Dr. Eric C Hackert

Dr. Eric C Hackert

  • Research AST, Oceanographic Studies
  • 301.614.5874
  • NASA/GSFC
  • Mail Code: 610.1
  • Greenbelt , MD 20771
  • Employer: NASA
  • Brief Bio

    Dr. Eric Hackert graduated from the University of Wisconsin in 1984 with a M.S. in Meteorology. He joined Center for Ocean-Land-Atmosphere Studies (COLA) at the University of Maryland (UMD) in 1985 where he helped to devise optimal interpolation techniques to assimilate in situ data into an early version of SODA. In May 1989, Eric moved to NASA/Goddard Space Flight Center and worked in the Laboratory for Hydrospheric Processes. In this capacity, he focused on dynamical ocean model development and validation, reduced-space Kalman filter data assimilation, wind sensitivity studies, and data analysis/validation of satellite altimetry. In October 2000, Eric joined Earth System Science Interdisciplinary Center (ESSIC) at the UMD. A main focus during 2000-2008 was the development of the Ensemble Reduced Order Kalman Filter data assimilation technique and subsequent completion of ocean observation sensitivity studies. During 2008-2014, he focused on full utilization of sea surface salinity (SSS) for oceanographic studies. In 2016, Eric received his Ph.D. in Oceanography through the Accomplished Scientist Program at the UMD. His research concentrated on determining the impact of Indian Ocean Sector on El Niño-Southern Oscillation (ENSO) predictability via the oceanic contribution, the atmospheric teleconnection, and via data assimilation. In addition, he confirmed that assimilation of Aquarius satellite SSS improved ENSO predictability.

    Since joining the GMAO in Jan 2017, Eric has participated in the development of the ocean data assimilation system (ODAS) that is integrated with the current coupled forecast system. He has contributed to finalizing the optimal version of the reanalysis experiment and he has helped build code to initialize seasonal forecasts.
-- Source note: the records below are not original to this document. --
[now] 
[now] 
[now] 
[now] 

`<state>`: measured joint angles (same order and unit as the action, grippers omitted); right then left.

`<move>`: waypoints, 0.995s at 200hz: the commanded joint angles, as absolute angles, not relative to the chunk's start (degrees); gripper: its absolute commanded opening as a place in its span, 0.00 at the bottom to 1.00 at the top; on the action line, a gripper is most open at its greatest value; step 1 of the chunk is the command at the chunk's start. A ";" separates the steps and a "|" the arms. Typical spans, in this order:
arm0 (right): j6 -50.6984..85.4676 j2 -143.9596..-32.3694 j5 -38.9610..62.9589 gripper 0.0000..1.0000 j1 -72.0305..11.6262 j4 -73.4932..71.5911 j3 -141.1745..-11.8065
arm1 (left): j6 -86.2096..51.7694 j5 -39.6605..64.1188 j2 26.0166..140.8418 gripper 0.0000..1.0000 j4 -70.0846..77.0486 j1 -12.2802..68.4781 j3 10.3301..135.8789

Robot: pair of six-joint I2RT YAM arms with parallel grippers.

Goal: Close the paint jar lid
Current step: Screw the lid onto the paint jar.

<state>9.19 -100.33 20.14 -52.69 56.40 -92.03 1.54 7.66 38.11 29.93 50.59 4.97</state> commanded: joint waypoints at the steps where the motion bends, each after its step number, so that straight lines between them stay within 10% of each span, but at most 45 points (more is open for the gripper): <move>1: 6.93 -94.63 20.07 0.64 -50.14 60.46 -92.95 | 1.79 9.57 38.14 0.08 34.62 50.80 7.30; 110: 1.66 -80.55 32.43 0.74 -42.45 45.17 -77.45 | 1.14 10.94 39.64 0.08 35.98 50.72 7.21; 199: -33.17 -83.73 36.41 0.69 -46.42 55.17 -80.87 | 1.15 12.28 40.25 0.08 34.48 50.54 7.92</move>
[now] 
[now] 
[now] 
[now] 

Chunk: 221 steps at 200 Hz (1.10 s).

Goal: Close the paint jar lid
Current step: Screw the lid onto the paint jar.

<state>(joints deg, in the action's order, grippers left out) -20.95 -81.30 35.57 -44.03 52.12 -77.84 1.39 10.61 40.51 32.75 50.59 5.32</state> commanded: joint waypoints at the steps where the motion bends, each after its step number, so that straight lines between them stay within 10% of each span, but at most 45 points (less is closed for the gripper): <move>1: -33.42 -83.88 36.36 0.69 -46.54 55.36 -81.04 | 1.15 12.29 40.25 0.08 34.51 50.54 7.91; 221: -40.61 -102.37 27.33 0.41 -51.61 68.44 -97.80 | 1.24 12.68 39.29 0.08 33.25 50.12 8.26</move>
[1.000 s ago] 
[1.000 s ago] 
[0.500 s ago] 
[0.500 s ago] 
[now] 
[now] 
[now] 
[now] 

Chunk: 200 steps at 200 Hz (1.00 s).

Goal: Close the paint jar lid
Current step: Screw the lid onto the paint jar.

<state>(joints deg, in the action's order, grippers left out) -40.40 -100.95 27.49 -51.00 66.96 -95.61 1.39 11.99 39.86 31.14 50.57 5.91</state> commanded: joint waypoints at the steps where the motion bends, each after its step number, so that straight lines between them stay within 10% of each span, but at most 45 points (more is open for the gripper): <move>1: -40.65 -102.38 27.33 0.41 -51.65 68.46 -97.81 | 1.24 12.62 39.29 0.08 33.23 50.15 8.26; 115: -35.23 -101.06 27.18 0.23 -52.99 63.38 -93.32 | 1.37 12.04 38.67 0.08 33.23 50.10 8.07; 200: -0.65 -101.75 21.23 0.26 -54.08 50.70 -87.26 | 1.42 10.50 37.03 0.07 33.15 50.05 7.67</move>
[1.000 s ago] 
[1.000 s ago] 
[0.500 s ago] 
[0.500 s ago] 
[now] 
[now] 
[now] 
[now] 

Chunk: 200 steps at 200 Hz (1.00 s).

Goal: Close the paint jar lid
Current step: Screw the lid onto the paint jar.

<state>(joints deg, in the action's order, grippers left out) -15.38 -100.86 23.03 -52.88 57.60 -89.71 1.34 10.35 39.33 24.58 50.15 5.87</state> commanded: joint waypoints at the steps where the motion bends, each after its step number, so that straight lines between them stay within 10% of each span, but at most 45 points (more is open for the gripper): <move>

Besides working on developing the ODAS, Eric is currently a principal investigator on the NASA Ocean Salinity Science Team with funding to explore the impacts of satellite SSS on ENSO prediction. He has found that Aquarius and SMAP SSS assimilation leads to more accurate representation of large-scale ocean waves and better ENSO forecasts. Eric will continue to develop and extend methods to assimilate ocean salinity observations into ocean models and use these results to advance scientific understanding of the Earth System. He will continue to study the coupled atmosphere-ocean dynamics of the El Niño-Southern Oscillation phenomenon.

    Current Projects

    Improving GEOS Seasonal to subseasonal prediction capability, adding SSS relaxation/assimilation, and working towards fully coupled (atmosphere/ocean) assimilation into GEOS_S2S-v2.1

    Role of Sea Surface Salinity (SSS) and subsurface salinity assimilation into ocean/hybrid coupled models using the Ensemble Reduced Order Kalman Filter assimilation technique.

    Research Interests

    Impact of the Indian Ocean on coupled ENSO predictions by both ocean teleconnections and atmospheric bridge

    Satellite data analysis - ocean topography/altimetry, sea surface salinity and ocean vector winds

    Dynamical ocean modeling, Ensemble Reduced-Order Kalman Filter data assimilation, hybrid coupled modeling, ocean model development and validation, and ocean data analysis

    Reduced-space Kalman filter data assimilation into a reduced-gravity dynamical ocean model, observing system simulation experiments (OSSEs) for tropical array design

    Satellite altimetry analysis and validation (Geosat to present), wind sensitivity studies, analysis of wind and hydrographic data.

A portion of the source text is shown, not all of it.